Spring Break Safety Guide
Sun Sense
Sunshine feels great and might make you look great but isn’t harmless. We all know someone who ruined a vacay by getting so burned on the first day they had to alter plans for the rest of the week. If you plan on spending time outdoors during spring break, you need to know how to best protect yourself.
- Protect Your Skin: Choose a sunscreen that has a Sun Protection Factor (SPF) of at least 30. Apply a liberal amount about 30 minutes before you go out to give your skin some time to absorb the protective ingredients. Be sure to hit those spots you might not think about (the tops of your feet, tips of your ears, etc.) and reapply every 30 minutes or more frequently if you perspire or swim.
- Protect Your Eyes: Eyes are harmed by the same kind of rays that cause a sunburn and long-term exposure to ultraviolet rays can lead to impaired vision or vision loss. Wearing a great pair of sunglasses that block ultraviolet rays is helpful. And wraparound sunglasses that block ultraviolet rays are a great choice to stop harmful rays from sneaking around the top, bottom, and sides of the glasses.
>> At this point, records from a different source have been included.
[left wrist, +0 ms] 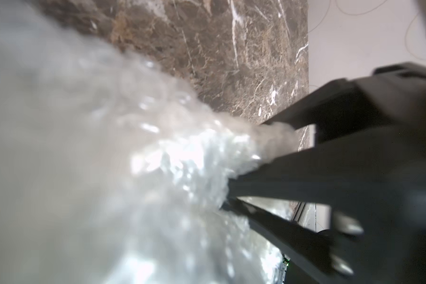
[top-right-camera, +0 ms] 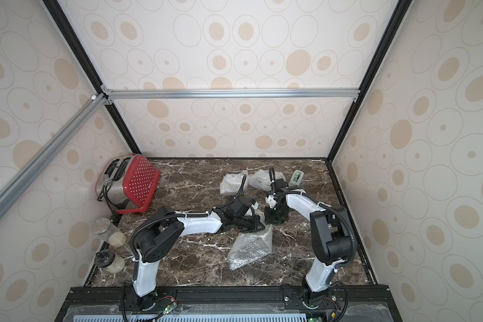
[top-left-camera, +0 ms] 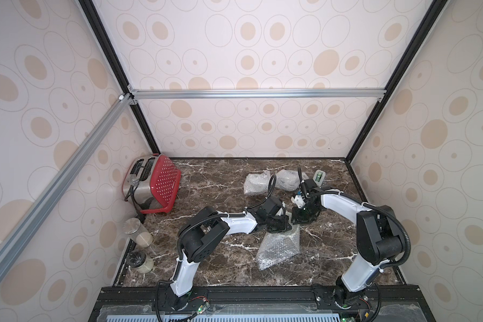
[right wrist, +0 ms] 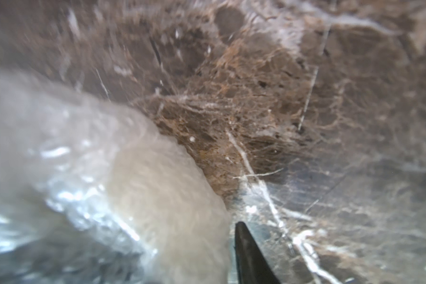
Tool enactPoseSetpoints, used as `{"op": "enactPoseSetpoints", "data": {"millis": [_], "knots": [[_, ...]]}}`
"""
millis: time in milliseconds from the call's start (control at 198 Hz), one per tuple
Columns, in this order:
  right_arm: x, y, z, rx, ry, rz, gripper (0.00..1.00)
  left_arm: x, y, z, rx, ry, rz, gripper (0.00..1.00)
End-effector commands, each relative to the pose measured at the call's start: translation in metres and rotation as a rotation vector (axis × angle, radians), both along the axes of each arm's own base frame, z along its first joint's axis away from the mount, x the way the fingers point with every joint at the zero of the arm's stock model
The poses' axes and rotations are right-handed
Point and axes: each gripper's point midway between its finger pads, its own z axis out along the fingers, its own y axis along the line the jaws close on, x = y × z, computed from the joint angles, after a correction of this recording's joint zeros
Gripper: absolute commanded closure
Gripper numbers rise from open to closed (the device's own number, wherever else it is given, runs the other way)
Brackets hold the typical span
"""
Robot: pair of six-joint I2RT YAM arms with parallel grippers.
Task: Wrap bowls in bubble wrap
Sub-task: Wrap the bowl in bubble wrap.
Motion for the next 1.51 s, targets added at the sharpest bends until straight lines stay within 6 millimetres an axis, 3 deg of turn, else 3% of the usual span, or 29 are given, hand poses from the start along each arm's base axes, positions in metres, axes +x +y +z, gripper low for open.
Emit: {"op": "enactPoseSetpoints", "data": {"millis": [0,167,385,425,531,703,997,1295,1508], "knots": [[0.0,-0.001,0.024,0.075,-0.038,-0.021,0.57,-0.015,0.014,-0.04,0.116,0.079,-0.026,0.98],[0.001,-0.01,0.041,0.12,-0.073,-0.052,0.54,-0.011,0.017,-0.034,0.112,0.071,-0.026,0.98],[0.004,0.008,0.054,0.22,-0.11,-0.001,0.46,-0.006,0.016,-0.019,0.108,0.042,-0.033,0.98],[0.003,0.008,0.053,0.216,-0.107,0.005,0.37,-0.006,0.015,-0.017,0.107,0.037,-0.033,0.98],[0.0,0.013,0.048,0.225,-0.097,0.023,0.33,-0.006,0.014,-0.017,0.106,0.039,-0.037,0.98],[-0.003,0.013,0.03,0.161,-0.046,0.041,0.31,-0.006,0.015,-0.016,0.105,0.038,-0.039,0.98],[-0.005,0.02,0.015,0.12,-0.006,0.081,0.31,-0.005,0.015,-0.013,0.102,0.033,-0.036,0.98],[0.004,0.023,-0.007,0.1,0.014,0.067,0.36,-0.006,0.015,-0.011,0.095,0.032,-0.035,0.98],[0.006,0.012,-0.02,0.033,0.02,0.038,0.6,-0.007,0.02,-0.005,0.097,0.022,-0.027,0.98]]}}
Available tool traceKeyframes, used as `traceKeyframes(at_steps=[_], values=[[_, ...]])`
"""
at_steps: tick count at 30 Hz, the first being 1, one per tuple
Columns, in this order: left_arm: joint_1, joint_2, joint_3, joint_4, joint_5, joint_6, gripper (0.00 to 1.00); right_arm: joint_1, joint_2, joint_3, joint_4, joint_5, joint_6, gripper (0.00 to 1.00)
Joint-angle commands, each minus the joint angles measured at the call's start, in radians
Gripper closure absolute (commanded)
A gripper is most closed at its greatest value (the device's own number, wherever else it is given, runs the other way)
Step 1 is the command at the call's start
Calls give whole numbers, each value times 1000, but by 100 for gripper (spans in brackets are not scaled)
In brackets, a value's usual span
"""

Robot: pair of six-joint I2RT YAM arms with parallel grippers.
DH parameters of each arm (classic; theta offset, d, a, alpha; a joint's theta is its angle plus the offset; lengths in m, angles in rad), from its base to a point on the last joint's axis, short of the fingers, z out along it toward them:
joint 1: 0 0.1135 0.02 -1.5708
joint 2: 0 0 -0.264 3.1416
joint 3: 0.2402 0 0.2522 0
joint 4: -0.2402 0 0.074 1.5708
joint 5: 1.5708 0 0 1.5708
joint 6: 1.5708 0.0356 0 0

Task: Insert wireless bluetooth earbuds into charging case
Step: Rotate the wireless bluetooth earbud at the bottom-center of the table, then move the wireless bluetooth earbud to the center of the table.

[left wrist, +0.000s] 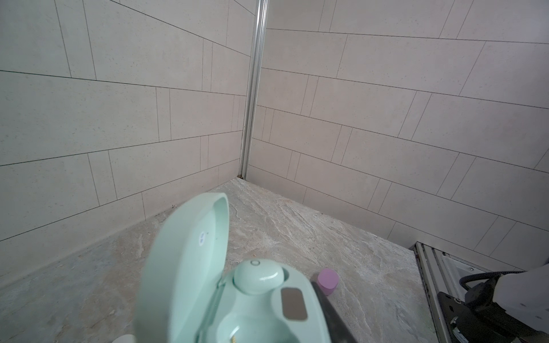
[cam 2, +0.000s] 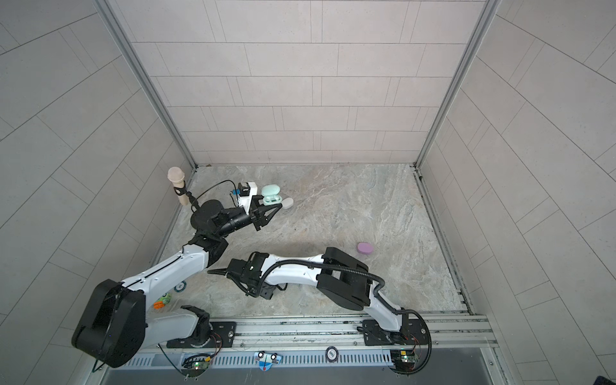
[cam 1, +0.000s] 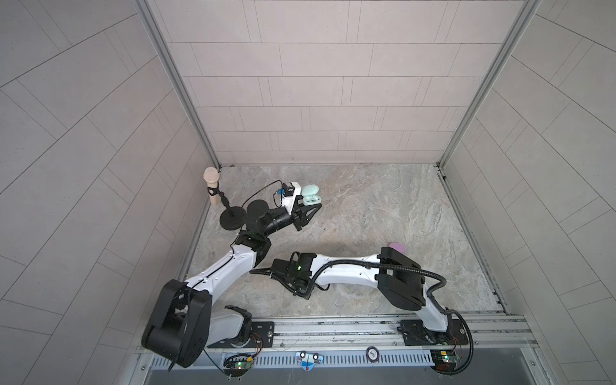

- And finally, if you are taking medication, check with your pharmacy or health care provider before tanning. Some medications cause severe, blistering skin reactions. The most common culprits are sulfa drugs.
Travelers' Diarrhea
Let’s face it: diarrhea can ruin vacations. Diarrhea can occur after eating or drinking contaminated food or water. Mild diarrhea is often not a serious problem and is often self-limiting. But diarrhea with blood in it and a high fever can indicate a more serious bacterial infection and may need medical attention. To prevent diarrhea while on spring break
- Avoid raw fruits and vegetables that you cannot peel yourself.
- Drink only bottled water and drinks unless you are in a restaurant that has purified water.
- Avoid ice in your drinks. Ice is often kept in unsanitary conditions or contaminated when handled by employees.
If you get diarrhea while on spring break:
- Start with a clear liquid diet by drinking boiled water that’s been cooled or soft drinks. Then slowly add food to your diet.
- Take Pepto-Bismol™. This may also be used to prevent diarrhea. Imodium™ and Lomodil™ will slow down diarrhea but they also keep bacteria in your intestines and may make your symptoms worse. Use very cautiously as advised by your doctor.
- Before traveling, ask your health care provider about prescription medications you may be able to bring on your travels to combat diarrhea that is caused by bacteria.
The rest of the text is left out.